Au cœur des tribunaux de la Réforme

Une nouvelle base de données pour accéder aux secrets des tribunaux de la Réforme en Suisse romande et en France.

Pendant près de trois siècles, le protestantisme a veillé sur ses ouailles de manière intrusive. Une nouvelle base de données permet d’explorer tous les registres des tribunaux réformés connus à ce jour en France et en Suisse romande.

Battre sa femme un peu trop violemment après avoir bu plus que de raison ou danser au-delà du strict minimum dans un mariage : de telles attitudes, parmi d’autres turpitudes, sont poursuivies dès le XVIe siècle par ces tribunaux ecclésiastiques protestants réformés que sont les consistoires. À l’Institut d’histoire et anthropologie des religions (FTSR), le professeur Christian Grosse a réalisé un patient travail en humanités digitales pour permettre, via une base de données numérisées, l’accès aux registres des différents consistoires romands.

Le protestantisme en France et en Suisse romande

«En 2014, mon collègue à l’Université de l’Iowa Raymond Mentzer a rassemblé tous les registres éparpillés en France après la révocation de l’édit de Nantes interdisant le culte protestant. J’en ai fait autant pour les consistoires de Suisse romande, dans un livre paru en 2021. La base rassemble désormais le contenu de ces deux ouvrages, donne les liens pour télécharger les documents contenus dans des registres conservés aux archives cantonales, voire dans une simple cave d’école comme à Moudon, et permet d’actualiser les deux corpus à mesure que des sources nouvelles surgissent de paroisses ou de mains privées», explique Christian Grosse.

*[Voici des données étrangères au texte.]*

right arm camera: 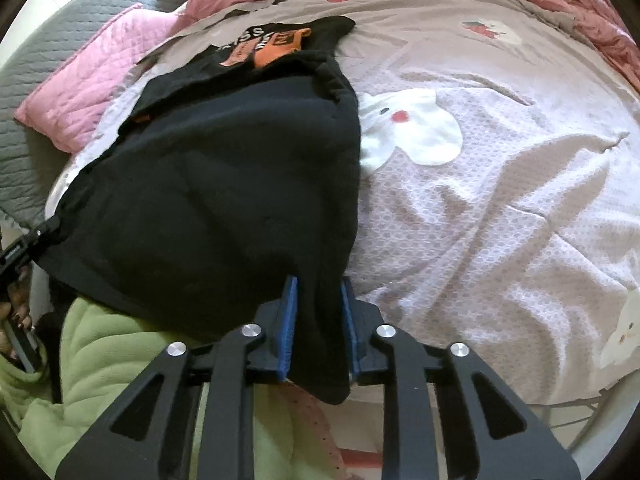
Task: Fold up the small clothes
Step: 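Grasp the hem with the right tool and lift it toward the collar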
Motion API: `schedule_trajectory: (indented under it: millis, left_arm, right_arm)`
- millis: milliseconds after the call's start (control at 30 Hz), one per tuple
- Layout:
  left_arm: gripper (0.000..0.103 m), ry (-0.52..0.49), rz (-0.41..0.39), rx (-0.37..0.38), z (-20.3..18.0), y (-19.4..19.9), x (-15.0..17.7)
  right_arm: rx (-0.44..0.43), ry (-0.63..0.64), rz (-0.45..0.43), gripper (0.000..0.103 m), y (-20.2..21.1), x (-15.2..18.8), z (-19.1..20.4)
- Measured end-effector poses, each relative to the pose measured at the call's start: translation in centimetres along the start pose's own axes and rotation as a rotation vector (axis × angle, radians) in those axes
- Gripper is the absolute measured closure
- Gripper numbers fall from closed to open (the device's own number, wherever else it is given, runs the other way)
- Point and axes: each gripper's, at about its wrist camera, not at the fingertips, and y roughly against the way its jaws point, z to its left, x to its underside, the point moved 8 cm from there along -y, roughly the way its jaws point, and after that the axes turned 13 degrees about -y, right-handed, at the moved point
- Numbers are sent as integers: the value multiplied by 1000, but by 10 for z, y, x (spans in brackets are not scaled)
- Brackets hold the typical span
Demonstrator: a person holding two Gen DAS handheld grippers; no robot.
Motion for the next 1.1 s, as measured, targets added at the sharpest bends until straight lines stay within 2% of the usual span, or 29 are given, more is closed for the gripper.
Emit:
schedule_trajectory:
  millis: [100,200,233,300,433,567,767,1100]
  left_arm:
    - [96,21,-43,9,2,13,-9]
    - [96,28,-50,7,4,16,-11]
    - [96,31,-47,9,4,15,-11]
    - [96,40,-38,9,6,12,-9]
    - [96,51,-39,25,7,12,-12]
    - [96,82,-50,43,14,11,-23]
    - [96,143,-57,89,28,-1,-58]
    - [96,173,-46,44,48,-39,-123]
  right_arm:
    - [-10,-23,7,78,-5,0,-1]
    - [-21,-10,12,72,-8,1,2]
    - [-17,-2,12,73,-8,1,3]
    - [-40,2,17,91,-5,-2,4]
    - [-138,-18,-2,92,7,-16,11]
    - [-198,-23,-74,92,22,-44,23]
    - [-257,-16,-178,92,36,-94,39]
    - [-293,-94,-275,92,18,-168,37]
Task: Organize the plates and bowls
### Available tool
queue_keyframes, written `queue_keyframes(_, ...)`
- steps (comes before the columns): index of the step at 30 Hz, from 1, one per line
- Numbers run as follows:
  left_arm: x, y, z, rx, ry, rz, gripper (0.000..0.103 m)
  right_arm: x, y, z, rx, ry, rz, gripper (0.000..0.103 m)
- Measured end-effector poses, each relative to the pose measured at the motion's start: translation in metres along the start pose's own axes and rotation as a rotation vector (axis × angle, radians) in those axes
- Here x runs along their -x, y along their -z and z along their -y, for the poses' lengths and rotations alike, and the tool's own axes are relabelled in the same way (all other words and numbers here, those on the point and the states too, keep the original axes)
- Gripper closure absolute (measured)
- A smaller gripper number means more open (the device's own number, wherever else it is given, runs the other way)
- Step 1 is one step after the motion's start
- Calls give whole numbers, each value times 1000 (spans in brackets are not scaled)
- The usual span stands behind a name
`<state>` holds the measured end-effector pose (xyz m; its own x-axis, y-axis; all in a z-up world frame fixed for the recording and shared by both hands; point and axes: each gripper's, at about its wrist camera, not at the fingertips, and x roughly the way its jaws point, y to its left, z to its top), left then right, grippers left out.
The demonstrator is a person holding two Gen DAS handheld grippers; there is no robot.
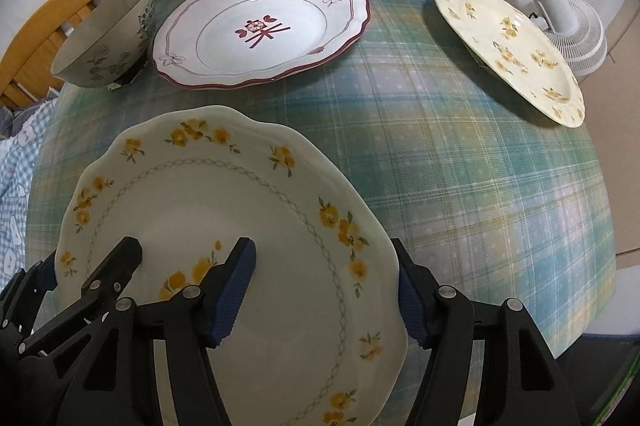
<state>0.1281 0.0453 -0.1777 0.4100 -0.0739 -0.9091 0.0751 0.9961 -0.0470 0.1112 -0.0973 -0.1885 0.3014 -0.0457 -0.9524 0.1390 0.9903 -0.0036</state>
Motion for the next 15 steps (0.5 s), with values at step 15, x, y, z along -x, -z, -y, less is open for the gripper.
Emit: queue_keyframes(15, 5, -9, 63, -49, -4, -20, 37, 5, -16, 74, -62, -4, -28, 34)
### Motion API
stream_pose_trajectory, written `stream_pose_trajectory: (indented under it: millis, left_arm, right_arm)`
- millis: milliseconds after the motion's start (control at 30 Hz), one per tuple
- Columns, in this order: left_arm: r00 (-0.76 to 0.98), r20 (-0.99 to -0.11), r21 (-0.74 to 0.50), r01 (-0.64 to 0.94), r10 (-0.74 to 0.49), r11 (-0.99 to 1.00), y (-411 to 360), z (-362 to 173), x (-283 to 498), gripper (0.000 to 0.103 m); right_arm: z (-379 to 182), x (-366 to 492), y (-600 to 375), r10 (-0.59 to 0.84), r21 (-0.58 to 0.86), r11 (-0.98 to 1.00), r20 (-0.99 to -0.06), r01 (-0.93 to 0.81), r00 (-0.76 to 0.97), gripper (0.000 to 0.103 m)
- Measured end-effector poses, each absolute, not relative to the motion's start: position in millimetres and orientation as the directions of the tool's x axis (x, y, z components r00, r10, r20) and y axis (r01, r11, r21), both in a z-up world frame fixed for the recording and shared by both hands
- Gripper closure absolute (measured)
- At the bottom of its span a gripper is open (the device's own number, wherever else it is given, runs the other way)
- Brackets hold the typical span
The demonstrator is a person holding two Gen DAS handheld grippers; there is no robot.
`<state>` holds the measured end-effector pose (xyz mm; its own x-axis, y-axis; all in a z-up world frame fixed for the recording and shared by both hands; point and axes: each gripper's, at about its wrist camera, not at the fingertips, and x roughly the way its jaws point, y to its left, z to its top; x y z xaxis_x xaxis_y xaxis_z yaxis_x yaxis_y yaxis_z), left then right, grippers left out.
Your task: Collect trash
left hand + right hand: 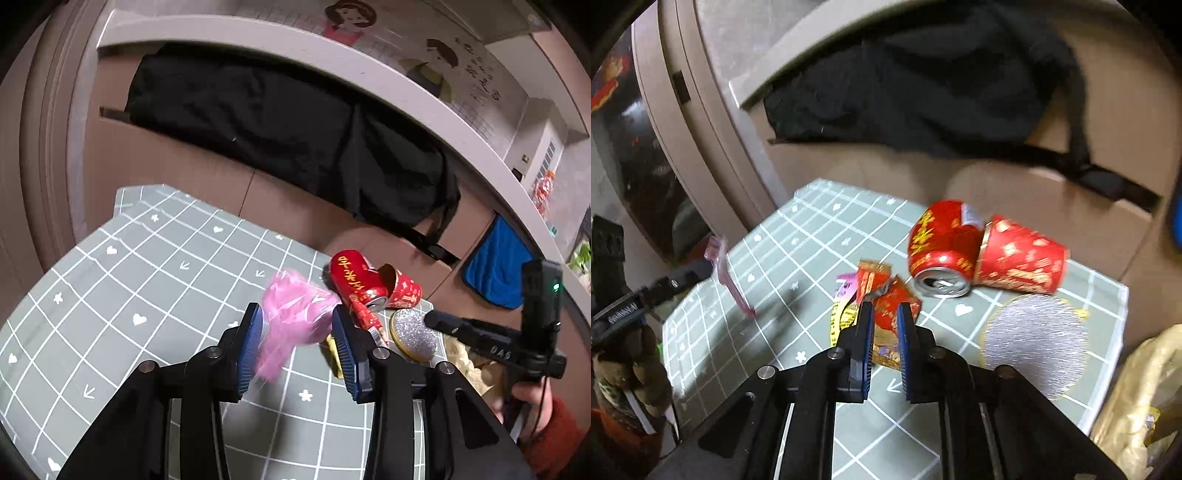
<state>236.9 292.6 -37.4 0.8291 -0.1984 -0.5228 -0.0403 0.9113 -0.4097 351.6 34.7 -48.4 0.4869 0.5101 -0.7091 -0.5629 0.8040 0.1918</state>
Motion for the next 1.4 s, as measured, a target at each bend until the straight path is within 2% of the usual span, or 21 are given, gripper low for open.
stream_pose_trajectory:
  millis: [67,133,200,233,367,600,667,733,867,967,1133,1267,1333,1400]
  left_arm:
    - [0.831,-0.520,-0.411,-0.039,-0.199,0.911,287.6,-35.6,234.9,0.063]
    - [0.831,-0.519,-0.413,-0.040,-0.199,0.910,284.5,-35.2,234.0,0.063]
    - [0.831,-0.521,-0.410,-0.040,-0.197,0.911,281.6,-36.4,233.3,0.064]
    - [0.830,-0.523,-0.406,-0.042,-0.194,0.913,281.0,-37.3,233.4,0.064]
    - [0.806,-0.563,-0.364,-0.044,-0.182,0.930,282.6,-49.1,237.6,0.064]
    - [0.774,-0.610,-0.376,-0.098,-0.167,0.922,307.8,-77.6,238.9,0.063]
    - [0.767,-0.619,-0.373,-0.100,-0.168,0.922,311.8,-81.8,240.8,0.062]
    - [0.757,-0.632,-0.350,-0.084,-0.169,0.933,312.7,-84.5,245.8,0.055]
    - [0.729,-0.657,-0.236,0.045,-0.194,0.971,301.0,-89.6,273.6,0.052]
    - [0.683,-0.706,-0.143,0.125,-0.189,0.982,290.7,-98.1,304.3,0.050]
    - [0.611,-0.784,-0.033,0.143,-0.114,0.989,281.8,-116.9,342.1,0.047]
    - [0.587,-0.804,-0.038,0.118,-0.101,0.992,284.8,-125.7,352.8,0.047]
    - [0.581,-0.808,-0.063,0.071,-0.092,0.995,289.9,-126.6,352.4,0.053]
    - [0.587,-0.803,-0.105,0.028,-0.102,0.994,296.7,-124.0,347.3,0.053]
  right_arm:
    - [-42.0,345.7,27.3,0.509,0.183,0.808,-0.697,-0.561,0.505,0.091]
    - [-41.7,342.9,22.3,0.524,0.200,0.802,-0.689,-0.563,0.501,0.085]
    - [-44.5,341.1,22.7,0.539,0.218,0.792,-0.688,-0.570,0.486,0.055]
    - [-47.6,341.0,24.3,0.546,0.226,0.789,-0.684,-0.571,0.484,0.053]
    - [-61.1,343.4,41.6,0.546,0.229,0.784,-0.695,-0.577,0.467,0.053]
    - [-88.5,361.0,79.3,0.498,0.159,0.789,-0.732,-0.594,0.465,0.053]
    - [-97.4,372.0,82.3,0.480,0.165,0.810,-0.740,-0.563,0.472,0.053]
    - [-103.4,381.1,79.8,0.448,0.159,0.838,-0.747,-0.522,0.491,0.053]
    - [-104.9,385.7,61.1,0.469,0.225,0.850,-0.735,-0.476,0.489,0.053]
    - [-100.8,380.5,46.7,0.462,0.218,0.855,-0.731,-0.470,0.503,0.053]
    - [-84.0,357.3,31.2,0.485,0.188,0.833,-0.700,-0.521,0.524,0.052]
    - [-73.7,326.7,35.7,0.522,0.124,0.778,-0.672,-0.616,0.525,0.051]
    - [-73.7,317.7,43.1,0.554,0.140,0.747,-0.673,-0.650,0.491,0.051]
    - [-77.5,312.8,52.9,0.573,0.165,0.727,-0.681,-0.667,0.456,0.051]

Même les enfants désobéissants

Grâce à ces documents accessibles dans leur version originale ou dans une transcription lisible par les non-spécialistes, se dessine toute une vie aux couleurs de la Réforme, entre les XVIe et XVIIIe siècles. Autant d’histoires conjugales, familiales, intimes, professionnelles et de voisinage passées sous le crible des juges (pasteurs et magistrats laïcs) en vue de « pacifier la société » en produisant « une communauté soudée dans le protestantisme ».

Les enfants eux-mêmes pouvaient passer devant le consistoire du village pour désobéissance aux parents ou manquement à l’obligation de se rendre au culte, au moins le dimanche. Car l’une des grandes vilenies, en ce temps-là, consistait à être un mauvais protestant ou, pire encore, à fréquenter une église catholique au détour d’un simple enterrement familial. De la réprimande à l’interdiction de communier, en passant par l’amende ou l’obligation de demander pardon en public, les sanctions pleuvent sur les paroissiens récalcitrants.

Aubergiste, la Bible !

Aujourd’hui, on sourit en pensant à ces aubergistes sommés de mettre une Bible à la disposition des clients en les incitant à prier avant puis après les repas, une mesure qui n’a d’ailleurs pas connu un franc succès. Mais, comme le suggère l’historien, « à une époque où l’essentiel de la vie se conçoit après la mort, une sanction comme l’excommunication est très lourde ». Avec un grand saut temporel, Christian Grosse évoque l’affaire des fiches, où l’on vit que de simples citoyens helvétiques étaient surveillés pour relativement peu de chose (lui-même l’a été pour avoir fondé une association de défense des droits humains). Le protestantisme a-t-il alimenté une passion pour la surveillance des mœurs, la crainte de la dissidence et la dénonciation, bien au-delà de l’époque où il a dû extirper ses adeptes de leurs habitudes catholiques ? On peut le penser…

Des sorcières mal-aimées

« La plupart de ces registres sont inédits et renferment des histoires qui n’ont pas encore été explorées », promet Christian Grosse. On connaissait déjà les registres du consistoire de Genève à l’époque de Calvin, qui ont alimenté 80% de la production historiographique. La base décrivant toutes les autres sources connues à ce jour montre que le terrain des études sur le protestantisme réformé est bien plus vaste dans le temps et l’espace. L’un de ses étudiants, Mathieu Cuénoud, travaille ainsi sur les registres du consistoire de Lutry au XVIIe siècle, lorsque la chasse aux sorcières battait son plein. « Le consistoire établissait les faits mais ne jugeait pas dans le domaine de la sorcellerie, qui relevait du pénal », esquisse le professeur Grosse.

Si ces tribunaux du protestantisme semblent avoir été moins violents que ceux de l’Inquisition catholique, il n’en reste pas moins vrai que des vies ont aussi été brisées et prises dans cette obsession du contrôle social, dont chaque société, y compris de nos jours, devrait se méfier.